EXERCISE OBJECTIVE — Copy out all the lines in the records that include the word "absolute".

[Dataset entries]
Start of Block
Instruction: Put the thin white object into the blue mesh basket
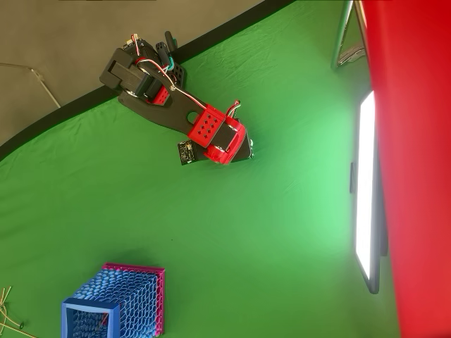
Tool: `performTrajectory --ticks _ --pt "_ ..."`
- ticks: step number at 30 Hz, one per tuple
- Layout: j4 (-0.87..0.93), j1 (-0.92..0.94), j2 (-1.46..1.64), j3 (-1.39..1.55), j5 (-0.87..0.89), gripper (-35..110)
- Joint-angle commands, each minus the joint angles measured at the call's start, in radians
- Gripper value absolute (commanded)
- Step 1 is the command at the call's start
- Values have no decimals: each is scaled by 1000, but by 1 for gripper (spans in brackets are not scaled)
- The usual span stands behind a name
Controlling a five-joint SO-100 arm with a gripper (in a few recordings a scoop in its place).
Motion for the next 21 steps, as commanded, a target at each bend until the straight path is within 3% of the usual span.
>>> performTrajectory --ticks 1,21 --pt "6 -9 31 -38 -8 17" --pt "3 -34 -54 -67 -3 16"
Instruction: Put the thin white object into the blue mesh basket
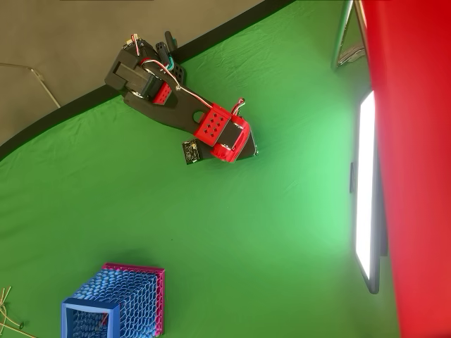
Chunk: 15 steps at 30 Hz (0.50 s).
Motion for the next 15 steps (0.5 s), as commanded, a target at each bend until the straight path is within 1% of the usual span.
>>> performTrajectory --ticks 1,15 --pt "3 -6 2 -35 -5 16" --pt "2 -6 -26 -51 -8 16"
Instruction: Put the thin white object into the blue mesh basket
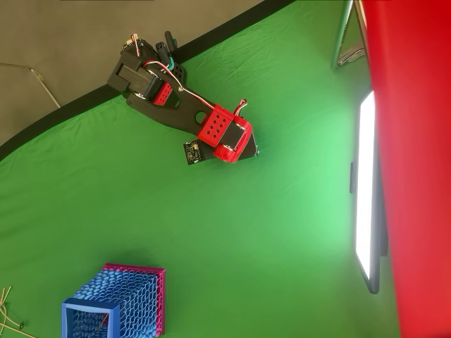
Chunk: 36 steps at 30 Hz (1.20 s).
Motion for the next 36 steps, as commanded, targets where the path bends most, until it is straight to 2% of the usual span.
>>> performTrajectory --ticks 1,24,36 --pt "2 -5 2 -37 -9 16" --pt "2 -9 -29 -63 -15 16" --pt "2 -14 -34 -66 -18 9"
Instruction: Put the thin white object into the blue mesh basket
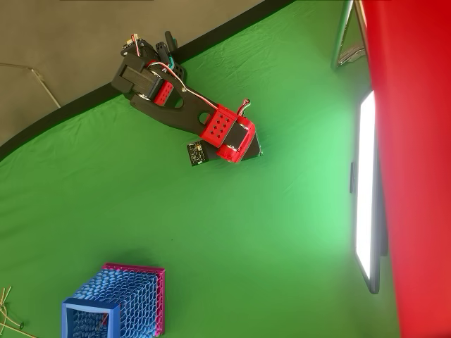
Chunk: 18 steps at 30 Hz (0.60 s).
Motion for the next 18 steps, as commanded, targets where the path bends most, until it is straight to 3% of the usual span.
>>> performTrajectory --ticks 1,18 --pt "-2 -3 5 -26 -9 8" --pt "-2 17 74 -3 -34 4"
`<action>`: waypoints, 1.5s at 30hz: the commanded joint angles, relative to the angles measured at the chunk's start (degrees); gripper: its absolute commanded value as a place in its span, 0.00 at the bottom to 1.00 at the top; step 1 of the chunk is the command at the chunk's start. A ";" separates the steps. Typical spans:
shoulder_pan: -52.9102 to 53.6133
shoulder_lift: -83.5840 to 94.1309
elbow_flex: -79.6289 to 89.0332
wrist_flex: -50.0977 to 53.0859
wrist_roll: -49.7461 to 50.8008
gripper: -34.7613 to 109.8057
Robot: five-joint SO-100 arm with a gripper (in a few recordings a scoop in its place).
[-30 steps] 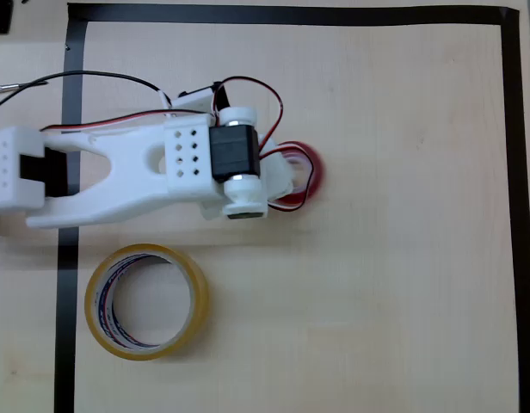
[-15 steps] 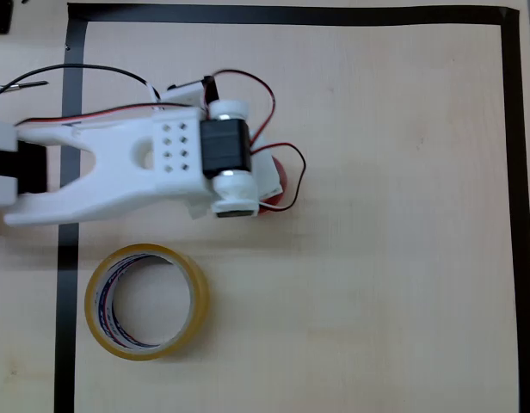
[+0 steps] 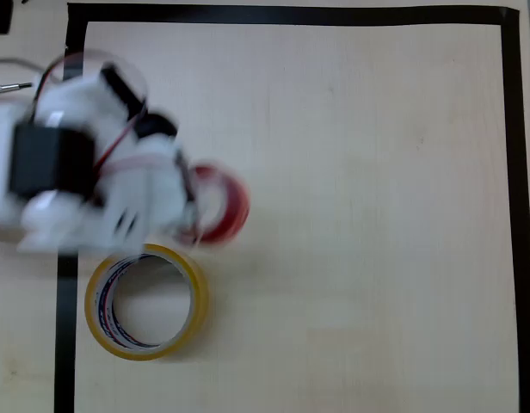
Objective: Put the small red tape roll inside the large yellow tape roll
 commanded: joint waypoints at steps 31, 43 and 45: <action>16.00 32.43 53.88 -26.19 -4.92 0.36; 12.39 54.23 52.65 -12.83 -5.36 0.29; 8.79 61.52 57.30 -11.69 -5.10 0.24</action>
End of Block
REPLY TO THE EXERCISE —
- Gripper value absolute (commanded)
`<action>`: waypoints, 1.5s at 30hz: the commanded joint angles, relative to the angles measured at the chunk's start (degrees); gripper: its absolute commanded value as a place in its span, 0.00 at the bottom to 1.00 at the top; step 1 of the chunk is the command at the chunk's start. A ";" separates the steps. Typical spans:

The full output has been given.